コンサルティング
中小企業経営者の中で、女性が活躍できる職場づくりを真剣に考え、実際にアクションを起こしている社長はどのくらいいるでしょうか。
女性活躍の推進に向け、大企業に「男女の賃金差異の開示」が義務づけられるようになった現在。大企業ならではの環境整備が進んでいくと考えられますが、一方では全国転勤の可能性など、女性の働きやすさを阻害する要因も残っています。
その意味では、中小企業にこそ優秀な女性を獲得できるチャンスがあるのです。
ブレインマークスでも、優秀な女性社員が会社の中心で活躍しています。すべての職種・職位で女性が活躍できるようにしたいと考えています。
しかし当然ながら、ただ待っているだけで中小企業に優秀な女性が来てくれるわけではありません。
女性が安心して飛び込める職場に、そして女性が活躍し続けられる環境にしていくためには何が必要なのでしょうか。
その鍵を握るのは、社長自身の意識の持ちようだと考えています。
女性が活躍できる環境を考えることは、すべての人が活躍できる環境を考えることでもあります。
体力面を考えれば個人差はさまざま。女性の働きやすさを考える上でも、残業を抑制する配慮はやはり必要でしょう。長時間労働が常態化しているあからさまなブラック企業では、女性に活躍してもらうのは厳しいかもしれません。
残業時間について率直に書くと、私自身はコロナ禍にあって、経営者の行動が社内におよぼす影響を改めて痛感しました。
2020年、世の中がコロナ禍に突入した当初は、「この先に何が起きるか分からない」という危機感に包まれた経営者が少なくなかったでしょう。私もそんな1人で、万が一会社が潰れたとしても後悔しないよう、自らのリミッターを切ってがむしゃらに働きました。
その結果、社員の残業時間も増えてしまったのです。「社長があんなに頑張っているんだから」という意識を持たせてしまったのかもしれません。
コロナ禍が長引くなか、私はこうした現状を見て社内全体の働くペースをダウンさせていきました。
互いの姿が見えやすい中小企業では、経営者の意識や行動が良くも悪くも伝播するのだと意識しておかなければいけません。
加えて、女性が活躍できる環境をつくる上では、セクハラ・パワハラにつながる発言や行動を防止するモラルの醸成が不可欠です。
この点についても、経営者の意識が問われるのではないでしょうか。
私自身が若い頃に勤めていた会社では、超ブラックな環境で長時間労働を続けていました。自分の能力が飛び抜けているわけではないことを理解していた私は、「人の3倍働く」つもりでやってきました。
そんな原体験を持つ私は、意識していなければつい「努力・根性型」の台詞を口にしてしまいそうになるのです。

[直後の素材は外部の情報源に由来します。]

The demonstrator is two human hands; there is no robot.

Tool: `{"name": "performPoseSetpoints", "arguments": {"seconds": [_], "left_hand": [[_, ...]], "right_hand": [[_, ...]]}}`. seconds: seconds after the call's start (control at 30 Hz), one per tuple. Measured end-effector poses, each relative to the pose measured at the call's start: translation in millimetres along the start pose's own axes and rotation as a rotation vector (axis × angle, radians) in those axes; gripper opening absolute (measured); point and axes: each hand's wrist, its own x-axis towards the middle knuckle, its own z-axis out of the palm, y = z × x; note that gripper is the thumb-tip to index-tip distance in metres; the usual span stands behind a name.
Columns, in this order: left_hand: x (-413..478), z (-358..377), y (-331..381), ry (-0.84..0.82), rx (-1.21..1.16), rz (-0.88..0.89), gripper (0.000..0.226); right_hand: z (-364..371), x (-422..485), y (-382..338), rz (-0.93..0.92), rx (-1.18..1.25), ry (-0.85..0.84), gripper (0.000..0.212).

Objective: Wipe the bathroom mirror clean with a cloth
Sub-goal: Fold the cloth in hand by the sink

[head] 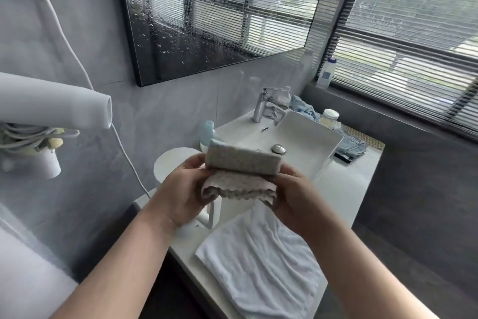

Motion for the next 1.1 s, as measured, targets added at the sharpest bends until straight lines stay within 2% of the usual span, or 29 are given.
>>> {"name": "performPoseSetpoints", "arguments": {"seconds": [0.07, 0.17, 0.23, 0.27, 0.3, 0.33, 0.37, 0.43, 0.57, 0.67, 0.7, 0.77, 0.83, 0.87, 0.97, 1.1], "left_hand": [[0, 2, -5, 0.031, -0.025, -0.019, 0.040], [1, 3, -11, 0.036, -0.001, -0.047, 0.012], [2, 3, -14, 0.066, 0.205, 0.040, 0.004], [1, 3, -16, 0.074, 0.362, 0.120, 0.011], [1, 3, -18, 0.072, 0.493, 0.197, 0.021], [0, 4, -19, 0.068, 0.569, 0.257, 0.034], [-1, 7, -20, 0.074, 0.588, 0.291, 0.043], [-3, 13, -20, 0.090, 0.542, 0.331, 0.051], [1, 14, -21, 0.186, 0.173, 0.316, 0.047], [0, 7, -27, 0.194, 0.015, 0.272, 0.046], [-3, 6, -28, 0.191, 0.048, 0.281, 0.045], [-10, 7, -24, 0.147, 0.205, 0.337, 0.042], [-20, 15, -14, -0.003, 0.343, 0.391, 0.038], [-25, 22, -9, -0.092, 0.399, 0.401, 0.037], [-31, 35, 0, -0.230, 0.629, 0.475, 0.041], [-30, 41, 8, -0.193, 0.823, 0.569, 0.030]], "right_hand": [[1, -1, 0, 0.005, 0.058, 0.015, 0.031], [-1, -5, -4, 0.034, 0.139, 0.018, 0.022], [-5, -6, -4, 0.036, 0.071, 0.024, 0.018], [-8, -6, -3, 0.001, -0.045, 0.049, 0.009], [-12, -6, -1, -0.054, -0.225, 0.069, 0.010], [-14, -6, -1, -0.104, -0.459, 0.088, 0.022], [-15, -7, 0, -0.150, -0.671, 0.112, 0.031], [-14, -9, 0, -0.189, -0.825, 0.104, 0.040], [-17, -9, -7, -0.191, -0.588, 0.011, 0.035], [-21, -10, -12, -0.163, -0.372, -0.080, 0.047], [-22, -12, -14, -0.151, -0.322, -0.121, 0.040], [-20, -19, -19, -0.055, -0.217, -0.264, 0.006], [-19, -20, -20, 0.082, -0.100, -0.318, 0.031], [-18, -20, -17, 0.108, -0.108, -0.307, 0.037], [-13, -22, -9, 0.095, -0.265, -0.287, 0.026], [-12, -28, -10, 0.161, -0.225, -0.361, 0.025]]}}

「成果を出すために死ぬ気で働くのは当たり前だ」「男のくせに簡単に音を上げるんじゃない」……。そんな、昭和の時代の台詞です。
私はそうした素の自分を認識していますし、つい言葉にトゲが出そうになってしまうことも自覚しています。だからこそ、意識して言葉を選び、発言することを心がけています。
私と同年代であれば、近しい原体験や価値観を持つ人も多いのではないでしょうか。社長という立場になって、若い人につい厳しいことを言ってしまうことがあるかもしれません。
しかし考えてみてください。どんなに努力・根性型の台詞をぶつけたところで、社員が自分と同じように働けるわけではないのです。
スポーツの世界に例えれば、経営者が長年の経験を積み重ねてきたプロ選手なら、若手社員は駆け出しの新人選手です。
厳しい言葉を投げかけるよりも、駆け出しの人たちが夢中で働ける仕組みを作ったほうがいい。それが私のたどり着いた結論でした。